Voltage coupling variation $\Delta \varphi =\left[{\varphi }_{{\mathbf{\chi }}_2}\left({\mathbf{\chi }}_2\right)-{\varphi }_{{\mathbf{\chi }}_1}\left({\mathbf{\chi }}_1\right)\right]$ of the charge $q_i$ when displacing $\Delta \mathbf{\chi }$ along a given path $\mathbf{\chi }$ within the sensor domain. By assuming that ${\varphi }_{\mathbf{\chi }}\left(\mathbf{\chi }\right)$ reshapes as the particle moves along $\mathbf{\chi }$, $\Delta \varphi$ can be decomposed into static (a) and dynamic (b) contributions.

Fig. 3.

Dataset of VS structures. (A) General hourglass-like construction of sensor domains. Shown is the gating pore along which the S4 charges travel during activation. A highly conserved phenyl group (white) plugs the most constricted hydrophobic region along the gating pore and disconnects internally and externally open water crevices. (B) Molecular views of the VS structures.

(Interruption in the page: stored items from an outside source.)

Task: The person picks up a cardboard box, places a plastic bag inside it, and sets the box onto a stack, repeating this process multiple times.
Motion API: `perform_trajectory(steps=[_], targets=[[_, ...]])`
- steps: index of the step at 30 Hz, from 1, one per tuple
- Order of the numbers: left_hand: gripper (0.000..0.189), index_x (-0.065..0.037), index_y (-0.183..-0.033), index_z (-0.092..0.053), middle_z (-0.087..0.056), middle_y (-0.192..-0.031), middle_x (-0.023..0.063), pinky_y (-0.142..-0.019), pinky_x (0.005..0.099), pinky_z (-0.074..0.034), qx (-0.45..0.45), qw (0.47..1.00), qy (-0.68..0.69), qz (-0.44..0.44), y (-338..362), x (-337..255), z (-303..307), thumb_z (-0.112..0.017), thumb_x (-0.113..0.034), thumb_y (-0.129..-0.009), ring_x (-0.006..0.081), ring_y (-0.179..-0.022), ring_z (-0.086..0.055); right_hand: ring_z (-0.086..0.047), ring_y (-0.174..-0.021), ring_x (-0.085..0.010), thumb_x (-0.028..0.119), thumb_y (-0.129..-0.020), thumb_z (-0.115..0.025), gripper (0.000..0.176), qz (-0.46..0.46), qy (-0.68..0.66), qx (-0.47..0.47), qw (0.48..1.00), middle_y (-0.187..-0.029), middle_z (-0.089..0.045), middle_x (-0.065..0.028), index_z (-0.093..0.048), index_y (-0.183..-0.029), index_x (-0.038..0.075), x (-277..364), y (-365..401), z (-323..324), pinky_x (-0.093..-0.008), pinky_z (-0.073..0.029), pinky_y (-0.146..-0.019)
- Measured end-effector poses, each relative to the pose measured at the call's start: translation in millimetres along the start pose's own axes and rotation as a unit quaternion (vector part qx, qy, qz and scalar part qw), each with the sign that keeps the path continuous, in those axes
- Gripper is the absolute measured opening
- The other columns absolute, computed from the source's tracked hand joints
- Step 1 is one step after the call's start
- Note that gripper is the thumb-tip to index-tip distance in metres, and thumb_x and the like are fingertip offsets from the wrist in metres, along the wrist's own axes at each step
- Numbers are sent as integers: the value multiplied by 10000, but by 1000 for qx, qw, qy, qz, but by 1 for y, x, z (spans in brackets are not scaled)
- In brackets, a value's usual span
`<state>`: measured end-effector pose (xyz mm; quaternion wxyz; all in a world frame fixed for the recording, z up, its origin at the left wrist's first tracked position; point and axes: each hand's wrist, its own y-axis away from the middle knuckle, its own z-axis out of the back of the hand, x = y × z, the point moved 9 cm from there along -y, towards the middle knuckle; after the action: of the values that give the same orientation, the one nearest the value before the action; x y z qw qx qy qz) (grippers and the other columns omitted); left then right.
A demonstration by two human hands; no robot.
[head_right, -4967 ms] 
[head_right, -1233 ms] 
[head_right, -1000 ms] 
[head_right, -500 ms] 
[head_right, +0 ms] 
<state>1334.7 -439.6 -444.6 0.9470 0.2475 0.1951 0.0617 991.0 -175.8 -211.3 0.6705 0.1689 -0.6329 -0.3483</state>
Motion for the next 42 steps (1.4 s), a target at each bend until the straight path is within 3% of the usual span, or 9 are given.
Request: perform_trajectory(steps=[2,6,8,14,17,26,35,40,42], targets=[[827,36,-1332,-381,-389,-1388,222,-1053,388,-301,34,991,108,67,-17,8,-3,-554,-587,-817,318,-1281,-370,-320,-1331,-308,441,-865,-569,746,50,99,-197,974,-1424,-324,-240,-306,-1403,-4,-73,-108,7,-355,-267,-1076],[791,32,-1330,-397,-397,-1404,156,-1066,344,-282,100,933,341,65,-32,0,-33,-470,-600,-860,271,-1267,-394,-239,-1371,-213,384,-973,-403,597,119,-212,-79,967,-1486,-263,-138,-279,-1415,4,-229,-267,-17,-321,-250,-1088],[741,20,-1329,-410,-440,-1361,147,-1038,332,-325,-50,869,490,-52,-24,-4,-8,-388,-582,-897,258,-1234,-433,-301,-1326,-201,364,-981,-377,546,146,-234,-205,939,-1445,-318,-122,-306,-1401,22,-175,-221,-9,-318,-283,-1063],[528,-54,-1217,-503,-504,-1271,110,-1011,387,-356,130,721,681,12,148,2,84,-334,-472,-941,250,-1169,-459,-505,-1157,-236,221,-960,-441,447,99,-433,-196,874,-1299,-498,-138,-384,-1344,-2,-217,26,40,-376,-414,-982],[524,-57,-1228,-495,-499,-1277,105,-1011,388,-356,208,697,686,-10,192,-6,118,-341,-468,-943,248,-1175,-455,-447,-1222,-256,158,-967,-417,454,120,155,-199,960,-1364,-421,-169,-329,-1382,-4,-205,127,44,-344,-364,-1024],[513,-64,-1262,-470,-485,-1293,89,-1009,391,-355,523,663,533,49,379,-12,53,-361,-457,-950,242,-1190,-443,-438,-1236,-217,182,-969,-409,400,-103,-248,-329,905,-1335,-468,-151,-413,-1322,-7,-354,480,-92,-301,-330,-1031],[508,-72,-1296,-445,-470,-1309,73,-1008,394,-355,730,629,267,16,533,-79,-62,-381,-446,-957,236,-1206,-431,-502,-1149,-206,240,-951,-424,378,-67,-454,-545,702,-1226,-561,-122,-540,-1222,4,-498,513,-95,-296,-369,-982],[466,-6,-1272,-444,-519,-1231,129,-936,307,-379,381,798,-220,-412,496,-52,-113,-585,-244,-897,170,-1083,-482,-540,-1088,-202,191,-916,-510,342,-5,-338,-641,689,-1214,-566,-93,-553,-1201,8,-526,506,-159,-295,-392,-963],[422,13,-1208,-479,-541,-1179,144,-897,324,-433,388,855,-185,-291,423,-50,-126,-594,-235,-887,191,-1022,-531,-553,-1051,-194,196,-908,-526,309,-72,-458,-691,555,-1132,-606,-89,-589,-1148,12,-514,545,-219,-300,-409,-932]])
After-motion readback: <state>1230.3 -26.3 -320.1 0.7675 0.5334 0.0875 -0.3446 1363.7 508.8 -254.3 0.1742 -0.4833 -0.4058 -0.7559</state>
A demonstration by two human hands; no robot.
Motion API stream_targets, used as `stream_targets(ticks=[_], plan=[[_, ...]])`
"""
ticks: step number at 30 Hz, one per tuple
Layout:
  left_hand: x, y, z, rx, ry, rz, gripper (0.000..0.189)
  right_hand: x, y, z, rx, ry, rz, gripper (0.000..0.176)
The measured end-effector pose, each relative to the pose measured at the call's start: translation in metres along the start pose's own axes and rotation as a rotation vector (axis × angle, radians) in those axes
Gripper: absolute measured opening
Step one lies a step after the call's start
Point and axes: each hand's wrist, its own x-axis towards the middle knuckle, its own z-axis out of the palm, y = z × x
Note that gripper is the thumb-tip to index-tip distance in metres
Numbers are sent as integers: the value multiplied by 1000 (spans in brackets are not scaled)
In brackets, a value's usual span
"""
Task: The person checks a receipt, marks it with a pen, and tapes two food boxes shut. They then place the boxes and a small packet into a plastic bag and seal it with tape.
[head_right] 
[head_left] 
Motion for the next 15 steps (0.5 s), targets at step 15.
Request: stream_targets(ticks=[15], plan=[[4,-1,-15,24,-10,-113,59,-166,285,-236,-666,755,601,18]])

Highlighted is the conformation-dependent position of the S4 basic residues (blue sticks) and the salt-bridges/hydrogen-bonds they form with the acidic/polar residues (red/green sticks) of other VS segments (see Table S2 for details). Only segments S1, S2, and S4 are shown for clarity.

Fig. 4.

Voltage-coupling analysis and field reshaping. (A) Voltage coupling $\varphi \left(z\right)$ and (B) water density $\rho \left(z\right)$ profiles along the TM direction $z$ of the gating pore. For clarity, the entire dataset is presented as an average curve (black) with associated error bars (gray shading). Also shown are coupling and density values for the phenyl center (green) and the S4 basic amino acids in their activated (dark blue) and resting (pink) positions. Note that the average coupling profile (black) is fundamentally distinct from that of a bare lipid bilayer (yellow). The steepest part of $\varphi$ at the phenyl center implies the existence of a focused voltage gradient across the domain compared with the lipid bilayer. (C) Field reshaping ${\mu }_{kl}$ between voltage-sensor structures $k$ and $l$. Diagonal values report the ${\mu }_{kl}^{\mathit{X}\mathit{Y}}$ estimates between conformations of a fixed domain isoform, whereas lower and upper triangular regions of the matrix representation present, respectively, the ${\mu }_{kl}^{\mathit{X}{\mathit{X}}^{*}}$ and ${\mu }_{kl}^{\mathit{Y}{\mathit{Y}}^{*}}$ estimates for a fixed conformation over distinct isoforms. In the computation of ${\mu }_{kl}$, each of the profiles ${\varphi }_k\left(z\right)$ and ${\varphi }_l\left(z\right)$ corresponds to an average over four independent domain subunits. Here, the voltage coupling was determined via an all-atom formulation through the electrical distance definition (Figs. S3 and S4). Independent estimates based on continuum electrostatic calculations are presented in Fig. S5.